Disk Partitioning and Filesystem27 May 2016 • Leave Comments
- Hard Disk Drive (HDD)
- Firmware and Interface
- Partitioning table
- Booting scheme
- Partitioning tool
- Bootable USB stick
- Operating System Limitations
- Manually creating Windows UEFI bootable USB stick
Hard Disk Drive (HDD)
In terms of transmission method:
- Parallel: IDE/ATA/PATA; SCSI.
- Serial: Serial ATA/SATA; Serial Attached SCSI/SAS.
In terms of application:
- SCSI/SAS: workstation, RAID.
- ATA/SATA: PC.
In terms of features:
- ATA/SATA: hotplug; cheap; warm-friendly.
- SCSI/SAS: stable; higher performance.
Firmware and Interface
- Firmware refers to underlying hardware as 'UEFI Firmware' or 'BIOS Firmware'. Nowadays, almost all PCs bring in UEFI Firmware.
- At the very beginning of booting, we press ESC/F2/F12 and get into 'Firmware interface' as System BIOS, ROM BIOS or PC BIOS which is also named to BIOS Setting.
- MBR (MSDOS)
- Legacy (BIOS) booting
- UEFI booting.
- UEFI Firmware supports either UEFI booting or Legacy booting, which is called Compatibility Support Module (CSM).

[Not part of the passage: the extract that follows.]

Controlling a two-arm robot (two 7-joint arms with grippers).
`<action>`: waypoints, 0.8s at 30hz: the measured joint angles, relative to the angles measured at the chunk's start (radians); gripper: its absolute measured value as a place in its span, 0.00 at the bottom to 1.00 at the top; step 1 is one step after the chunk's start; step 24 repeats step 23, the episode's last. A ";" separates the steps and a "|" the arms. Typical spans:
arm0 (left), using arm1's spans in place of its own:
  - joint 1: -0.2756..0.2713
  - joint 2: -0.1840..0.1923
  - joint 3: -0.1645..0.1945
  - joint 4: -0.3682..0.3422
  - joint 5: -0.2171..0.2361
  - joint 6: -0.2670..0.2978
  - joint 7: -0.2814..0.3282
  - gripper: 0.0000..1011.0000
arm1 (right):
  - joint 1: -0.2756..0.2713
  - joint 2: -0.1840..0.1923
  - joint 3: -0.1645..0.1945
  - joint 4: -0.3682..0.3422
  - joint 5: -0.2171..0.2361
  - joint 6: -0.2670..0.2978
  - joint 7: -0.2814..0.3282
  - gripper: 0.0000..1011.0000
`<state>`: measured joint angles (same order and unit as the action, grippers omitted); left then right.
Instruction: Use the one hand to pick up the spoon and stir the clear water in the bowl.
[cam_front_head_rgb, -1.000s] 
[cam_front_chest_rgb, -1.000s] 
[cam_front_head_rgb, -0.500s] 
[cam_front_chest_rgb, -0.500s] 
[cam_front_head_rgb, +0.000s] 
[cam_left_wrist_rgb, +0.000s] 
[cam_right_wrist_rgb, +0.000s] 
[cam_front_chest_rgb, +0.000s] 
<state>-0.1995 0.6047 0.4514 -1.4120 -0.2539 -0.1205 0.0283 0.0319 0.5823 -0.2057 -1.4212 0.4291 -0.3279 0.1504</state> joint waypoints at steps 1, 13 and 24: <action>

To create partition table and partitions
- diskpart on Windows
Both fdisk and parted are partitioning utilities. fdisk is well known, stable, and recommended for the MBR partition layout while parted was one of the first Linux block device management utilities to support GPT partitions.
Read Storage I/O Alignment and Size first! It is imperative to differentiate the concepts of physical sector and logical sector, especially on partitions alignment.
On the hardware level, we have sectors with 512B (0.5KiB) in the old days. In order to improve disk scability and abilities of error check, new disk drives with 4096B (4KiB) sectors are inovated. It is nonnegligible that there exist gaps between physical sectors, data within which could be utilized to detect disk error and recovery partial data.
For backward compatibility, we have physical sector and logical sector, which is called advanced format feature. Many ancient operating systems does not support reading sectors with 4KiB. Consequently, operating systems still read and write logical sectors of 512B (0.5KiB) while disk driver operates on physical sectors in 4096B (4KiB). Here is an example output of parted command. It makes sense that partition size is presented with logical sectors, when unit is selected to _s_ector.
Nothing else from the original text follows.